A '6-pack' switch consists of two module types: line cards and fabric cards. A line card is not so different from a Wegde ToR switch, where 16 40GbE QSFP+ ports at the front are supplied with 640Gbps of the 1.2Tbps ASIC's switching capacity; the main difference with Wedge is the remaining 640Gbps is linked to a new backside Ethernet-based interconnect, all in a smaller form factor. The line card also has a Panther micro server with BMC for ASIC management. In the chassis, there are two rows of two line cards in one group, each operating independently of the other.


Line card (note the debug header pins left to the QSFP+ ports)

The fabric card is the bit connecting all of the line cards together, and thus the center part of the fabric. Though the fabric switch appears to be one module, it actually contains two switches (two 1.2Tbps packet crunchers, each paired to a Panther microcontroller), and like the line cards, they operate separate from each other. The only thing being shared is the management networking path, used by the Panthers and their BMCs, along with the management ports for each of the line cards.

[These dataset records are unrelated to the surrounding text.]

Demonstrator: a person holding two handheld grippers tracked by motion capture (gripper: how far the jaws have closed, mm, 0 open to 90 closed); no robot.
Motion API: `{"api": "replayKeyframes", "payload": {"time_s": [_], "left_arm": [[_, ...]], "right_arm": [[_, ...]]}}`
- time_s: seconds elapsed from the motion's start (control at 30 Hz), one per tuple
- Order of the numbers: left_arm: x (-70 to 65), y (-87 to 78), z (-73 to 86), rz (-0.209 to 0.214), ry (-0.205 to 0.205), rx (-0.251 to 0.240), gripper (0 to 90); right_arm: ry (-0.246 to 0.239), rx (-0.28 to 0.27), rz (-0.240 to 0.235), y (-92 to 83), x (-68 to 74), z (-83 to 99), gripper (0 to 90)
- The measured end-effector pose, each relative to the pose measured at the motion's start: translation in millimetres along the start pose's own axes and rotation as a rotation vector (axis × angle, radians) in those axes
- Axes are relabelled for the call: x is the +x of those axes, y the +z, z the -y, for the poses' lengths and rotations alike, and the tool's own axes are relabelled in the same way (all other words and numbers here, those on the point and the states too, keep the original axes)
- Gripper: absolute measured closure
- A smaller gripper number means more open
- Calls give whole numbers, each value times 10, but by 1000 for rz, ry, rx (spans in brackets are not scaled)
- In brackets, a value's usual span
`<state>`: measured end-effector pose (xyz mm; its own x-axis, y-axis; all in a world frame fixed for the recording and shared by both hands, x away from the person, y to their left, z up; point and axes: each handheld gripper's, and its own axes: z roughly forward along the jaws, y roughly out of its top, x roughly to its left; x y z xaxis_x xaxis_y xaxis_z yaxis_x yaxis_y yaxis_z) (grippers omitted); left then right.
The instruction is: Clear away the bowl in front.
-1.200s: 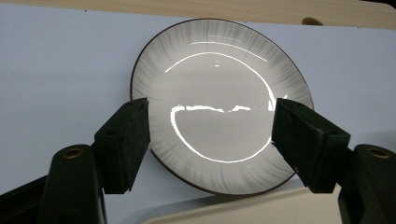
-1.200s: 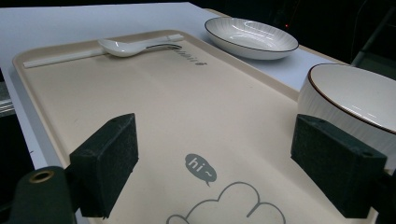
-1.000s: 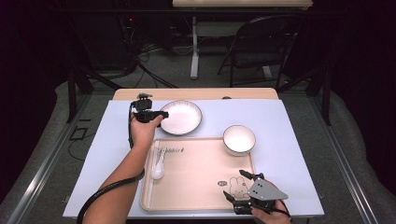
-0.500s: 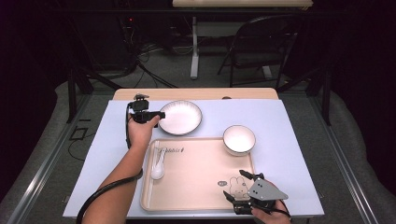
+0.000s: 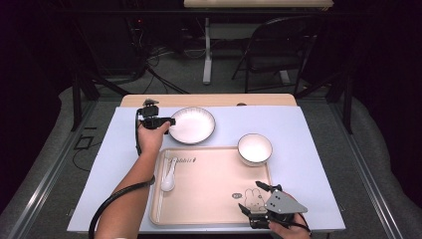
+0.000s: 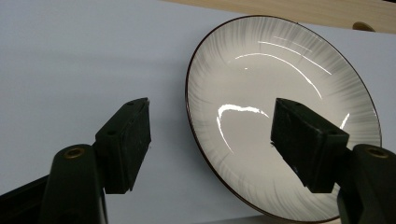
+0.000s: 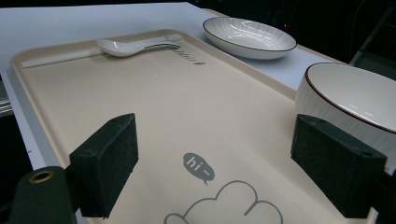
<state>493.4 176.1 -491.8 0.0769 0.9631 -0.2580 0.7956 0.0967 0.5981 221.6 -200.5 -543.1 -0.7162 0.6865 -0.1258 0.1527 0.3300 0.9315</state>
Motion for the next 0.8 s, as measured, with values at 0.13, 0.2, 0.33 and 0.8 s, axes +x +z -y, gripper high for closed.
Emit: {"api": "replayKeyframes", "payload": {"time_s": [0.13, 0.2, 0.33, 0.8], "left_arm": [[4, 108, 6, -5, 4, 10, 290], [2, 155, 19, -4, 2, 15, 290], [0, 212, 34, -4, -6, 19, 290], [1, 421, 86, 0, -17, 53, 313]], "right_arm": [[3, 0, 1, -1, -1, 0, 142], [5, 1, 0, -1, 0, 1, 143], [3, 0, 0, -2, -2, 1, 143], [4, 2, -1, -1, 0, 3, 142]]}}
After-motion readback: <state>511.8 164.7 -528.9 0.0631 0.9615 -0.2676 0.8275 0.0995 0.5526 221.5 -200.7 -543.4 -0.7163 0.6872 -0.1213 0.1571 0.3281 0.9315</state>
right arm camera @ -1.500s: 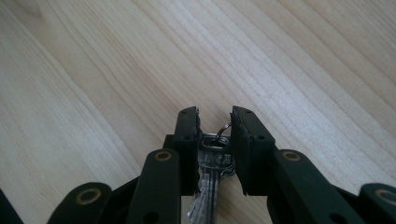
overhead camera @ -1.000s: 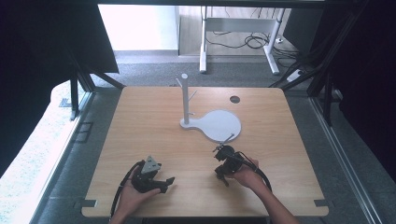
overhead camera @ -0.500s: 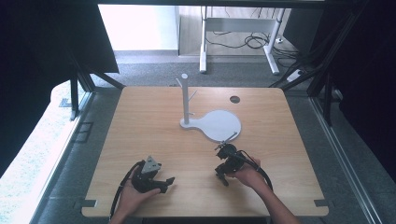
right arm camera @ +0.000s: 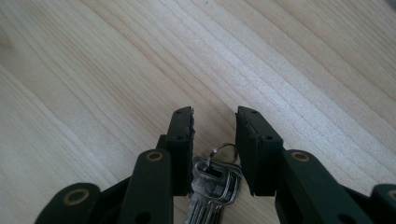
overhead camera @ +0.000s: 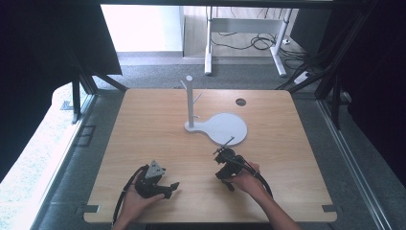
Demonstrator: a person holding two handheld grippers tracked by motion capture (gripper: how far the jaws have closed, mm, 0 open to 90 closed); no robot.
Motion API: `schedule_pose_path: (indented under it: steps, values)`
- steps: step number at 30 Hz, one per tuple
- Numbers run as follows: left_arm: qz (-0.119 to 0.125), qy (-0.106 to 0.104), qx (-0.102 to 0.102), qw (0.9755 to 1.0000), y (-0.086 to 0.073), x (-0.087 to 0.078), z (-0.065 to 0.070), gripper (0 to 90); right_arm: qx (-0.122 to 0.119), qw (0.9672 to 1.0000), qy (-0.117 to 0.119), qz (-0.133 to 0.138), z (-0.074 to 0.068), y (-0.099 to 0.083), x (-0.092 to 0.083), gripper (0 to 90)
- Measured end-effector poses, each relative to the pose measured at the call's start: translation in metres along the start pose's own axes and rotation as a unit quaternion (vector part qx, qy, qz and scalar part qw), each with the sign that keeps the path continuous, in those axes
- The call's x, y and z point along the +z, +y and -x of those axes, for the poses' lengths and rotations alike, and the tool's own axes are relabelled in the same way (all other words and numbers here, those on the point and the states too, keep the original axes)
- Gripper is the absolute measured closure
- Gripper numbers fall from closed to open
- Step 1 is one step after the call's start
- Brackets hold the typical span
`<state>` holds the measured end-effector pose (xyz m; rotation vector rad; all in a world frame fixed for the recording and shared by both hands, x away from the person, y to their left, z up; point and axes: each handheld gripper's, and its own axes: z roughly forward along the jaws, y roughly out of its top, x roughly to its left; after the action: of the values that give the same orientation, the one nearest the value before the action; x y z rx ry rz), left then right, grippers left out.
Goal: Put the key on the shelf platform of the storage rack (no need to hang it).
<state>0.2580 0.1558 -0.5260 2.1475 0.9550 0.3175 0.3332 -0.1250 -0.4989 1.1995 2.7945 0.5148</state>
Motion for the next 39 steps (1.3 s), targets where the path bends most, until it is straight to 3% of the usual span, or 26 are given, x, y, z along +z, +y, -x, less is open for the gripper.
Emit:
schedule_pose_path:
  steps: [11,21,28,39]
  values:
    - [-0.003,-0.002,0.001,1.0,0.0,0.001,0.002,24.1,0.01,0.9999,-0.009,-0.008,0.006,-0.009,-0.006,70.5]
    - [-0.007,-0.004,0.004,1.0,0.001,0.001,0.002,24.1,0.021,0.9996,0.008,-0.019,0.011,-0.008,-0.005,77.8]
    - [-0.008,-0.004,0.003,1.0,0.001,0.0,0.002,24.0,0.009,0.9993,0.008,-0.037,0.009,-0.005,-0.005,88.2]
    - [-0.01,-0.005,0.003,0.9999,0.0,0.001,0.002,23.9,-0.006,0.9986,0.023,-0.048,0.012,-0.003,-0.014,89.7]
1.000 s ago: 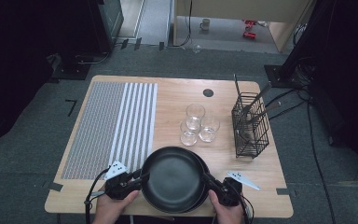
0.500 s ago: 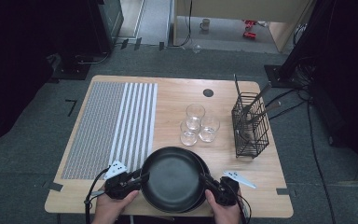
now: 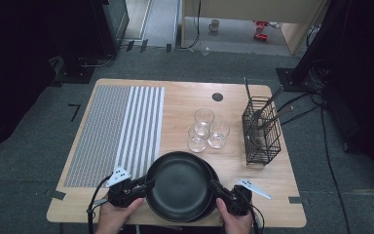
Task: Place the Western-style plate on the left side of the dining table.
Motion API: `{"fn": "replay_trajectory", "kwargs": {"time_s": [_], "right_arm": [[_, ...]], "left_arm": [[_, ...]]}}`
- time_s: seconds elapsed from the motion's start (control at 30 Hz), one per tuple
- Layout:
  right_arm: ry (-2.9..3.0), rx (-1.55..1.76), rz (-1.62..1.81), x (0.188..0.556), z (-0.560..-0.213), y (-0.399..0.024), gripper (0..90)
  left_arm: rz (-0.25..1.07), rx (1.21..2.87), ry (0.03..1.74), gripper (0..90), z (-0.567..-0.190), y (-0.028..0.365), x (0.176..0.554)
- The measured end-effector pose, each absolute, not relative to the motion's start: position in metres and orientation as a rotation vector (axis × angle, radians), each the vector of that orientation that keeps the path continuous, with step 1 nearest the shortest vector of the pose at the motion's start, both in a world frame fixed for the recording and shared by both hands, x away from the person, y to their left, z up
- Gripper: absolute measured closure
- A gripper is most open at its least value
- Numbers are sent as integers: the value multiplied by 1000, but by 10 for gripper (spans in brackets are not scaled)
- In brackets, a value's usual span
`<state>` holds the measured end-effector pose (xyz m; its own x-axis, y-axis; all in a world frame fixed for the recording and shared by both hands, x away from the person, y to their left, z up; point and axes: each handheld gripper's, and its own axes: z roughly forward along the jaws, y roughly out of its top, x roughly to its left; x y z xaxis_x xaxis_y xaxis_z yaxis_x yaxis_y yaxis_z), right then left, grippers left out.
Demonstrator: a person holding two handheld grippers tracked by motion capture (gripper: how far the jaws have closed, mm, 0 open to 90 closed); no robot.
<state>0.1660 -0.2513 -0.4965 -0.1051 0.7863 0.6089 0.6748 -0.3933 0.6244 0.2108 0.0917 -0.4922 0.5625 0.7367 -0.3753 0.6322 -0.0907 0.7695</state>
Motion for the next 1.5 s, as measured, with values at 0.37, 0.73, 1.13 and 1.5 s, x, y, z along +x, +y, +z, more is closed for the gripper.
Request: {"fn": "replay_trajectory", "kwargs": {"time_s": [0.37,0.73,1.13,1.5], "right_arm": [[1688,2030,1451,169,-501,-247,794],[1764,1970,1346,172,-501,-235,746],[1787,1995,1343,177,-503,-232,710],[1773,1945,1459,174,-503,-241,762]], "left_arm": [[112,1784,1138,692,-492,93,214],[116,1791,1143,691,-490,95,215],[114,1789,1139,690,-491,95,215],[107,1753,1110,720,-488,99,213]]}}
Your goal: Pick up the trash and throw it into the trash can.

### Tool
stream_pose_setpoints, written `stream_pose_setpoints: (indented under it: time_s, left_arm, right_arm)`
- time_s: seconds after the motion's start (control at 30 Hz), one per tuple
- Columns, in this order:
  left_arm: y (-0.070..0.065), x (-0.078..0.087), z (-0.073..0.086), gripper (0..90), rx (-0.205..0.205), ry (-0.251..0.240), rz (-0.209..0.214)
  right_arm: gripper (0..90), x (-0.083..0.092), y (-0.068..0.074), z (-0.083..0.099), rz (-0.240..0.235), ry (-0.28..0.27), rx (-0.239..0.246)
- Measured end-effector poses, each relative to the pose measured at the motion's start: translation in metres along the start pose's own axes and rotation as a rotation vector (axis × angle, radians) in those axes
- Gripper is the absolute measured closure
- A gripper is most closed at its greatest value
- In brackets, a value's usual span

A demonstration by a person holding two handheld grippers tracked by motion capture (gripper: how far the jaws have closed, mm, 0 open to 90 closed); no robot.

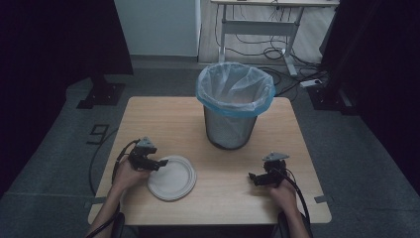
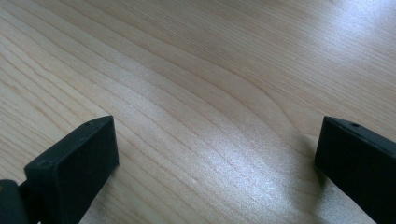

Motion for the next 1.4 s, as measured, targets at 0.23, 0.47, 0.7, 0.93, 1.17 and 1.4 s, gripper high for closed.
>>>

Fabric card, with management ports and debug headers for the Panther cards

With these systems, Facebook has come a long way towards making its entire datacenter networking built with open, commodity components and running it using open software. The networking vendors are likely to notice these developments, and not only because of their pretty blue color.

ONIE

An effort to increase modularity even more is ONIE, short for the Open Network Install Environment. ONIE is focused on eliminating operating system lock-in by providing an environment for installing common operating systems like CentOS and Ubuntu on your switching equipment. ONIE is baked into the switch firmware, and after installation the onboard bootloader (GRUB) directly boots the OS. But before you start writing your Puppet or Chef recipes to manage your switches, a small but important side-note needs to be added: to operate the switching silicon of the Trident ASIC you need a proprietary firmware blob from Broadcom. And up until very recently, Broadcom would not give you the firmware blob unless you have some kind of agreement with them. This is why, currently, the only OSs you can install on ONIE enabled switches are commercial OSes like BigSwitch and Cumulus, who have agreements in place with the silicon vendors.

Luckily, Microsoft, Dell, Facebook, Broadcom, Intel and Mellanox have started work on a Switch Abstraction Interface (proposals), which would obviate the need for any custom firmware blobs and allow standard cross-vendor compatibility, though it remains to be seen to which degree this can completely replace proprietary firmware.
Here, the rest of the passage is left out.